Niveau 2 : Bataille

La trappe sous vos mains est un assemblage de trois planches en bois dur, violet. Un gros anneau permet de la soulever ; vous vous en emparez.

L’ouverture laisse une petite quantité de sable filer, par le trou. C’est ce qu’il restait sur le dessus. Ce qu’il restait sur vos mains. Vous vous rendez compte, au fur et à mesure que le petit plancher se lève, qu’il est en fait très lourd. Vous avez toutes les peines du monde à le maintenir à la verticale. Vos doigts s’écorchent sur de petites échardes.

Finalement, vous parvenez à le repousser du bon côté ; alors, soulevant un nuage noir, la trappe heurte le sol.

La porte menant au niveau suivant est ouverte.

Vous vous penchez par-dessus bord, précautionneusement.

Le paysage qui s’offre à vous est, cette fois, un monochrome de rouge. Vous vous situez au niveau du plafond, du ciel de ce nouveau monde ; mais, ce n’est pas très haut. L’hésitation, ainsi, ne vous prend pas longtemps. Vous vous glissez par l’ouverture, les pieds devant, vous suspendez par les mains brièvement ; vous vous laissez tomber, ensuite, sur le sable écarlate.

L’atmosphère, ici, est complètement différente du niveau précédent. Finies, les jolies glissades sur les dunes ; finie, la douceur de sensations. Ici, le sol est complètement plat. Plus de courbes, juste une ligne.

Une ligne dont le sang crie.

Vous vous penchez en avant, vérifiant cette dernière affirmation. C’est bien exact : les grains de sable rouges, tous autant qu’ils sont, émettent une vibration légère. Et tandis que vous approchez encore plus votre visage du sol, vous vous rendez compte que chaque particule est en conflit avec l’autre. Et des entrelacs de fer, d’épées miniatures, des coups de fusil et de canon ; les grains de sable s’entre-tuent juste sous votre nez, oui, tous autant qu’ils sont, milliers de milliers

Vous marchez sur un champ de bataille qui n’en finit pas.

Les grains de sable ont des jambes, des bras. Leurs petits visages sont cachés sous des casques, différentes formes et étendards. La bataille qui a lieu oppose certains à d’autres ; mais, ce n’est pas vraiment clair. Vous apercevez des bouts de couleur similaire qui s’affrontent ; la trahison existe. Certains, songez-vous alors, n’utilisent la guerre que comme un prétexte. Beaucoup, même. Et le reste, vous rendez-vous compte en contemplant les combats à mort sous vos pieds, le reste ne vaut pas mieux : pouvoir, écrasement. Leur seule manière de véhiculer une pensée est par la mort.

En même temps que, depuis votre position de démiurge, vous vous dites tout cela, vous réalisez que « tout cela » est votre toute première pensée. Et alors, les interrogations arrivent : si les grains de sable ont imaginé votre existence, d’où venez-vous exactement ? Y avait-il un avant ?

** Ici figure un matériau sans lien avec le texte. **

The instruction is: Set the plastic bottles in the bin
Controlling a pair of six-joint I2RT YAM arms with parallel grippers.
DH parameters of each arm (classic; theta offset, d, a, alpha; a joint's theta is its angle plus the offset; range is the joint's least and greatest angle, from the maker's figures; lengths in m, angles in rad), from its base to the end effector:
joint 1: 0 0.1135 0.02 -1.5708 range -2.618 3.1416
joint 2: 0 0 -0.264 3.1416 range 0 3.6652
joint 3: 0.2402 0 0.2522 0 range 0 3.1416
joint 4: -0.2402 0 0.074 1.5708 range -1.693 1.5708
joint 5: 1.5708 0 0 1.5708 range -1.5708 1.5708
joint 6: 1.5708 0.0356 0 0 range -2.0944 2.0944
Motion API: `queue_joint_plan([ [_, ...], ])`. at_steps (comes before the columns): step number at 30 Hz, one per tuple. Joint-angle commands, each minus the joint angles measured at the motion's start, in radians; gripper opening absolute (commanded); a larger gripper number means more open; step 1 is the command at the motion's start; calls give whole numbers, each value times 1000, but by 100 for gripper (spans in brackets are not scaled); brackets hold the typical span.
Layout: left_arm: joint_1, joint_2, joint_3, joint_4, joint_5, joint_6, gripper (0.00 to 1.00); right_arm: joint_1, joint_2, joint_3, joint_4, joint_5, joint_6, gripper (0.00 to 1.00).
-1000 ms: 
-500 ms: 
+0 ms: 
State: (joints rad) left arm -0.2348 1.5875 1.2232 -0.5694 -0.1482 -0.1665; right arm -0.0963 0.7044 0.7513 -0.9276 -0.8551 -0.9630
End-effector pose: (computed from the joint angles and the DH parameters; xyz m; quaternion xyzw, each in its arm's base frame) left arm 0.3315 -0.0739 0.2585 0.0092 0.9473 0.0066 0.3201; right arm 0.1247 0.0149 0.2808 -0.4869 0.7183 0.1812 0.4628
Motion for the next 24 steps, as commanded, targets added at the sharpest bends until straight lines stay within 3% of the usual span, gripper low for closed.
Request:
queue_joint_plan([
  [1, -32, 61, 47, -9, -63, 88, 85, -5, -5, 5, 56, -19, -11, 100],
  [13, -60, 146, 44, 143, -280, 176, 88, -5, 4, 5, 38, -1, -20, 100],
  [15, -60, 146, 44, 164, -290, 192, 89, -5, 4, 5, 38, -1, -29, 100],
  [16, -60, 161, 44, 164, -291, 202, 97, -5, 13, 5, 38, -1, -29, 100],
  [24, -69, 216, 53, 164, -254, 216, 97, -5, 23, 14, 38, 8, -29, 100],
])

La confusion vous saisissant, vous plongez les doigts dans le champ de bataille ; une poignée de combattants, nombre infini déjà. Vous écartez la paume, levez le poing à hauteur de votre visage. Les guerriers tombent en cascade entre vos doigts.

Vous soufflez sur les grains pour les éparpiller.

Vous jetez la poignée au sol, vous relevez et continuez d’avancer.